I’ve been thinking a lot about the topic of compassion. It seems like there’s a large shortage of it in the world, lately. I have heard many definitions of compassion, over the years, but my personal definition implies the ability to see/hear/empathize with another, because you are able to understand their position. In the event that you aren’t able to fully understand their view, I also believe compassion is the missing element that closes the gap of understanding, enabling the understanding to occur because you grant the other person leniency in judgement, often held in places where understanding is lacking.

In the Plaat family, we have had countless arguments. Countless. Looking back on them, I struggle to remember the topics of disagreement. Yet, the sting of those arguments is what is still vivid in my memory; moments where brutal verbal assaults were launched between loving members of a family.

Looking back to look forward, I think that the lesson here is that compassion and understanding could have transformed many of those moments into their polar opposite; beautiful memories that I could treasure, instead of times I’d rather forget.

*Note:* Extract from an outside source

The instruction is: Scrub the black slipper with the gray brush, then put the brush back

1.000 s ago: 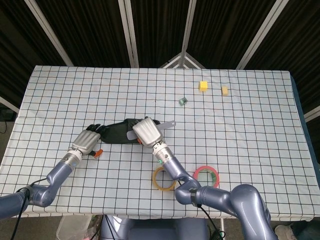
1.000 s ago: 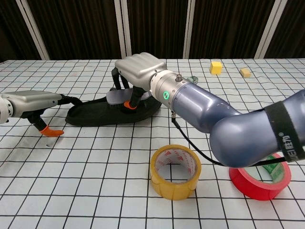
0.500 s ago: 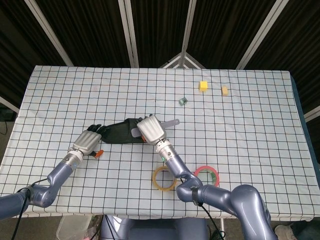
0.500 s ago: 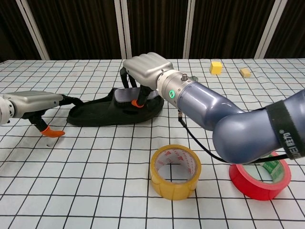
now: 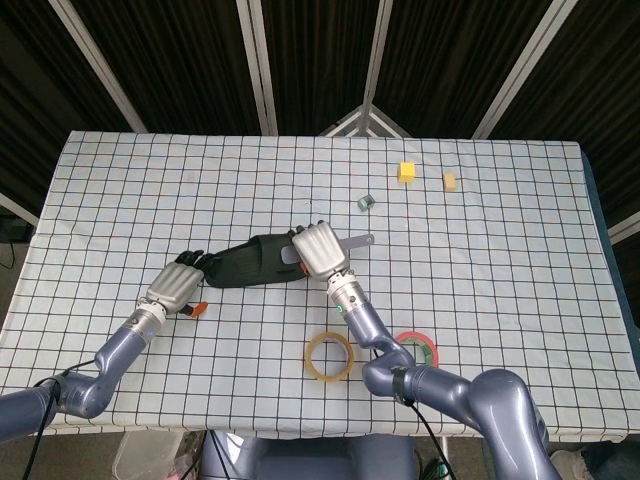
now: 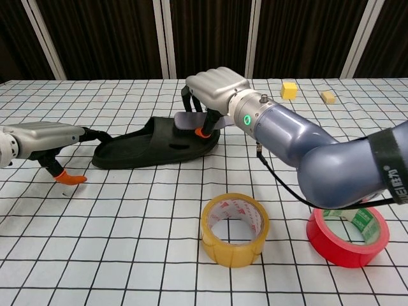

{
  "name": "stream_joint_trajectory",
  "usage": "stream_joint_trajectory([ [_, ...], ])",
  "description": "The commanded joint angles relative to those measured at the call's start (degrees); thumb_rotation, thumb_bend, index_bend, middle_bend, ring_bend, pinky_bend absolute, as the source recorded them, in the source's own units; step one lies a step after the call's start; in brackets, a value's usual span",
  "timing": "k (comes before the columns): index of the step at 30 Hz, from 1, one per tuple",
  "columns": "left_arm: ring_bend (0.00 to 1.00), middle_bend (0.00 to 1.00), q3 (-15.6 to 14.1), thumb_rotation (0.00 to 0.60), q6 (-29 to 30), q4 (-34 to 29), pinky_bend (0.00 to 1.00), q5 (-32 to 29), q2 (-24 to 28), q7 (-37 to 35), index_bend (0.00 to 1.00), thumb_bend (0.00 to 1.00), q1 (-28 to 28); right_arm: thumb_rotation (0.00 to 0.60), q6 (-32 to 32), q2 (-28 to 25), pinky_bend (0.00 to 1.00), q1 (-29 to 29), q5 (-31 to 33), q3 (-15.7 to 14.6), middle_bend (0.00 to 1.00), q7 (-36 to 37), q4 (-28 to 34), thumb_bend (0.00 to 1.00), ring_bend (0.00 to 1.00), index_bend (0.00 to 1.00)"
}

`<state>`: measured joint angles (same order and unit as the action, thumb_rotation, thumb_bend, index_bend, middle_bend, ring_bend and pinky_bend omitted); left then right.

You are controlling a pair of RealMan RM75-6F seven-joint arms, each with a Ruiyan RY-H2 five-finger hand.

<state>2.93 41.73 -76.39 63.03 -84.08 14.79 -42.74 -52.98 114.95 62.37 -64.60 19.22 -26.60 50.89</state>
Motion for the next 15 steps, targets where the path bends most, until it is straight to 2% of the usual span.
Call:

Voices tend to raise, tempers shorten, and hands turn to fists (or trigger fingers) at the end of “Hearing road” – the place where individuals want to be heard.

Compassion-in-action is the art of allowing that voice to be heard, usually done by shutting up our own. I’ve seen a lot this year during the moments I’ve intentionally shut up. It doesn’t mean that it heals all wounds. In fact, it can often allow new ones to occur – at which point you graduate from practice of compassion, to forgiveness.

That will be a blog for another time. 4%.